Encryption key generated

Enabled

Enabled

-

AES-128-ECB

Disabled

Enabled

Some Standalone Sentrys are less than Version 6.1

AES-128-ECB

Disabled

Enabled

All Sentrys are at least Version 6.1

AES-256-GCM

Note The Following:  

Key regeneration causes a restart for all Standalone Sentrys that use encryption for attachment control. A restart can cause a brief interruption in email service to device users.
After regenerating the encryption key, iOS device users who use the iOS native email client cannot read previously received attachments. If device users need to read previously received attachments, re-push the Exchange setting to the devices. MobileIron advises caution when re-pushing the Exchange setting. Re-pushing the Exchange setting increases the load on the Exchange server. See Re-pushing Exchange settings.

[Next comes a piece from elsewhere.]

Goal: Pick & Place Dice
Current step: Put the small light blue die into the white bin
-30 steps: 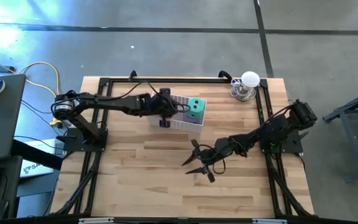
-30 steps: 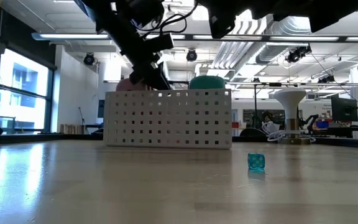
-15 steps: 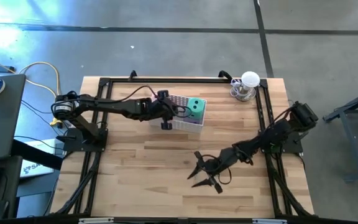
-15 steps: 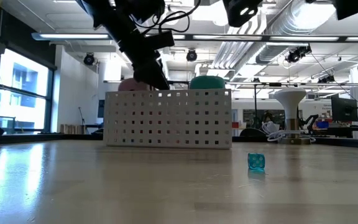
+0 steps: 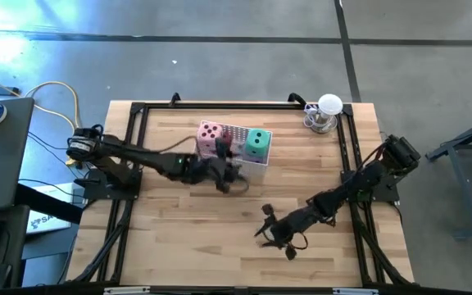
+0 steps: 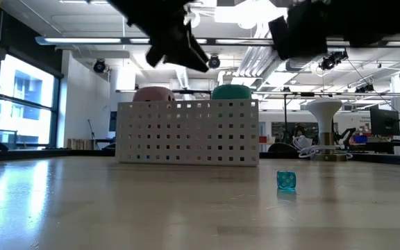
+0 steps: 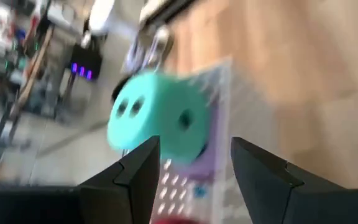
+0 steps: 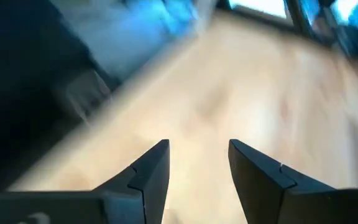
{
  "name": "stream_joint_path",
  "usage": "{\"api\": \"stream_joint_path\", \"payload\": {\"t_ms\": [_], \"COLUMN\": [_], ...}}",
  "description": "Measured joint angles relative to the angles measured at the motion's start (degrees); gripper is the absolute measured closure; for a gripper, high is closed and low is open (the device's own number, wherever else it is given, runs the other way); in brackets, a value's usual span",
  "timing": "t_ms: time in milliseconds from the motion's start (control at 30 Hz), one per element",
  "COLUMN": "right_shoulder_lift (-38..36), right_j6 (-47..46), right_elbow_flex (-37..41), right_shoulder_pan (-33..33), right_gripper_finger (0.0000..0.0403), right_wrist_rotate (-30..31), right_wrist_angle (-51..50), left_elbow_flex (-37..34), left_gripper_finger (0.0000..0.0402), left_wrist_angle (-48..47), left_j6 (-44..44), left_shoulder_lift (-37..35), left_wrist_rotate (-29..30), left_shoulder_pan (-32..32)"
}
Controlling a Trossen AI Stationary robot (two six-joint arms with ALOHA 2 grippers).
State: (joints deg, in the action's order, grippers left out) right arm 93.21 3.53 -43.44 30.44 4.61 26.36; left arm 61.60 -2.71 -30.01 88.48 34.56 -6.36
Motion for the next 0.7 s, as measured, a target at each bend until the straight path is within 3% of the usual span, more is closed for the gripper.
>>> {"api": "stream_joint_path", "payload": {"t_ms": [100, 233, 700], "right_shoulder_lift": [0.0, 0.0, 3.0], "right_j6": [-4.4, -15.1, -23.7], "right_elbow_flex": [0.0, 0.1, 0.1], "right_shoulder_pan": [-0.1, -0.1, 2.6], "right_gripper_finger": [0.0247, 0.0247, 0.0247], "right_wrist_rotate": [7.3, 8.6, 9.9], "right_wrist_angle": [-11.3, -22.8, -23.4], "left_elbow_flex": [0.0, 0.0, 0.0], "left_gripper_finger": [0.0214, 0.0214, 0.0214], "left_wrist_angle": [0.2, -0.8, -6.6], "left_j6": [0.3, 5.2, 19.8], "left_shoulder_lift": [-0.1, -0.1, -0.1], "left_wrist_rotate": [0.0, 0.2, 0.2], "left_shoulder_pan": [-4.2, -9.1, -20.3]}}
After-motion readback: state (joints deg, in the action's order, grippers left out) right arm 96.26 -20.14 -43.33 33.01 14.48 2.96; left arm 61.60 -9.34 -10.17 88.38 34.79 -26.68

Configuring AES-256-GCM encryption for email attachments

If you previously had Docs@Work (Original) enabled, attachments are encrypted with AES-128. To use 256-bit encryption, you must disable Docs@Work (Original) and enable Docs@Work.

Procedure 

1. Ensure that all Sentrys configured on Core are at least Version 6.1.
2. In the Admin Portal, go to Settings > Preferences.
3. Scroll down to the Additional Products section.
4. De-select Enable Docs@Work (Original).
5. Ensure that Enable Docs@Work is enabled.
6. Click Save.
7. Go to Services > Sentry, and click Preferences.
8. In the Standalone Sentry section, click Regenerate Key.